The cue tips that” stick like a postage stamp “are excellent and quite practical. Every billiard player should use these tips and have the small file in clamp to make the end of the cue flat and allow the tip to set. When one of these tips comes off in play, however, it can often be put on again, and the game resumed, by simply moistening and pressing with the finger.
In playing the frequently-recurring short-legged in-off, especially into a middle pocket, the contact should usually be fine screw rather than fullish forcer. Try both ways and judge.
Two of the most valuable (but little known or practised) rules in position play are: When gentle fine stroke would ruin position play stronger and fuller, and when gentle full stroke would carry the object ball too far play stronger.
In losing hazard play with the object ball well up the table and a half-ball stroke on into either top pocket, the play should always be into the pocket nearer to the ball as this brings the object ball more towards the middle of the table.
When you cannot get the angle for the full run of the cue ball after contact in the eye take it to a distance of a foot only along the line that it should travel. The strength to be applied to screws is also best judged in this way.
To practise strengths place cue ball on middle baulk spot and play with sufficient strength to bring the ball back from the top cushion nearly as far as the pyramid spot. Call this No. 1 strength. Then gradually increase the strength so that No. 2 brings the ball to the baulk line, No. 3 to the pyramid spot again, and No. 4 to the baulk line again. Practise each of these strengths until you can do either at will and use no other strengths in your practice or games.
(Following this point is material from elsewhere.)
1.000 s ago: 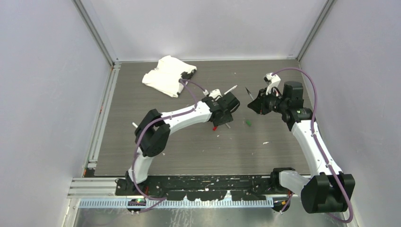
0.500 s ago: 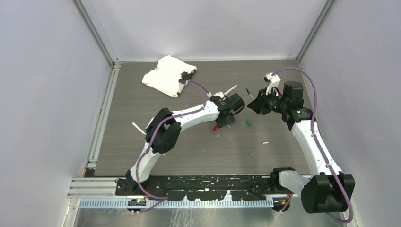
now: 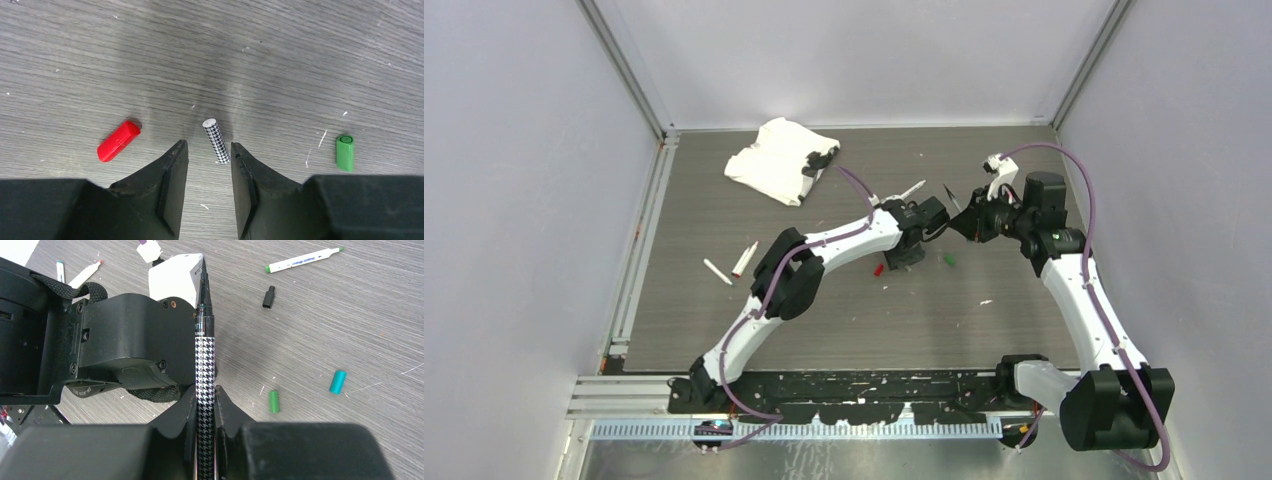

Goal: Insert the pens into the pen caps
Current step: Insert the pen cap onto the pen.

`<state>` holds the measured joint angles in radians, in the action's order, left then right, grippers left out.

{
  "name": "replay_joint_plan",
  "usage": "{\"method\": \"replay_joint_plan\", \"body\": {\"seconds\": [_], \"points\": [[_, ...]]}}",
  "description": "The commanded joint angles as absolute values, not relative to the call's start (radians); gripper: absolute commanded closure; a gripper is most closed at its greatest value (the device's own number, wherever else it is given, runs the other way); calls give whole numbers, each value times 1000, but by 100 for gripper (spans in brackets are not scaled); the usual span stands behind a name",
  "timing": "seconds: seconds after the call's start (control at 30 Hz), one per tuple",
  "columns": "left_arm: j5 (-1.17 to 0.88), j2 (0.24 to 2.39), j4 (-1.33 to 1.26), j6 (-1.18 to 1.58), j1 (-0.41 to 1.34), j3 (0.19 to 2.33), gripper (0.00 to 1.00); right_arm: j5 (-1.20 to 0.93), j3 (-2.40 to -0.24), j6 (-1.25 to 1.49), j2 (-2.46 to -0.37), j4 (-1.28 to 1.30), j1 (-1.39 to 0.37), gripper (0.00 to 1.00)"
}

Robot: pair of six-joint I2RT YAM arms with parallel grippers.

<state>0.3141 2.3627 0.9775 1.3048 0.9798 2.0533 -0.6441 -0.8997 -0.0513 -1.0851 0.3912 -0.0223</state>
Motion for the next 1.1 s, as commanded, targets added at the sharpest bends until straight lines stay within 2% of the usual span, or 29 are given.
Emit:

Good education in strength as related to difference in contact may be obtained from baulk with the red on the centre of the table. Place cue ball on a baulk end spot and play a gentle half-ball. The red will reach the top cushion, and the white return from the top to the side cushion high up.
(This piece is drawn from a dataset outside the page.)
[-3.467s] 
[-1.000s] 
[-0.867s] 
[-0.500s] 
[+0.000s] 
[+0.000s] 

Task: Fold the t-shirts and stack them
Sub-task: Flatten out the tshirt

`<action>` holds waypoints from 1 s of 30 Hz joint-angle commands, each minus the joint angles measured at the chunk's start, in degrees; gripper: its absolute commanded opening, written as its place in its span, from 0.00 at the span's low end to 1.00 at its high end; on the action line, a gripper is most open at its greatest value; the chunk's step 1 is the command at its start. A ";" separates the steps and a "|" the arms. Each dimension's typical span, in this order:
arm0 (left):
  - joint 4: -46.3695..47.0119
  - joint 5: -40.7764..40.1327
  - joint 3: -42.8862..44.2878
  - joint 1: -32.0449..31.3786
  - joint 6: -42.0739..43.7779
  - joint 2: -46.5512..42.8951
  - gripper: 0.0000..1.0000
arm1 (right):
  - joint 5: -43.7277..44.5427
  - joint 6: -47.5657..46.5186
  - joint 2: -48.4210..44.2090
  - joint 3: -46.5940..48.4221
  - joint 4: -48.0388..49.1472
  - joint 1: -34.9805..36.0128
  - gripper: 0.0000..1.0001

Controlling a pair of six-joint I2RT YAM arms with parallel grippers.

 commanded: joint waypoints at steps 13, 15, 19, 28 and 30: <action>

Next play a finer ball and the red will only travel half-way from the side cushion to the top, whilst the white will come lower down the opposite cushion. Finally play still fine and the red will lie under the side cushion and the white will come down to the middle pocket.
Almost as bad a thing in cue delivery as gripping the cue or neglecting to swing it on the stroke is imparting either an upward or sideways curve in completing. If there is a curve at all let it be downward on to the cloth in the direct line of aim. In forcers played with top or in close follow-throughs the cue tip may go up a little, but these cases are exceptional.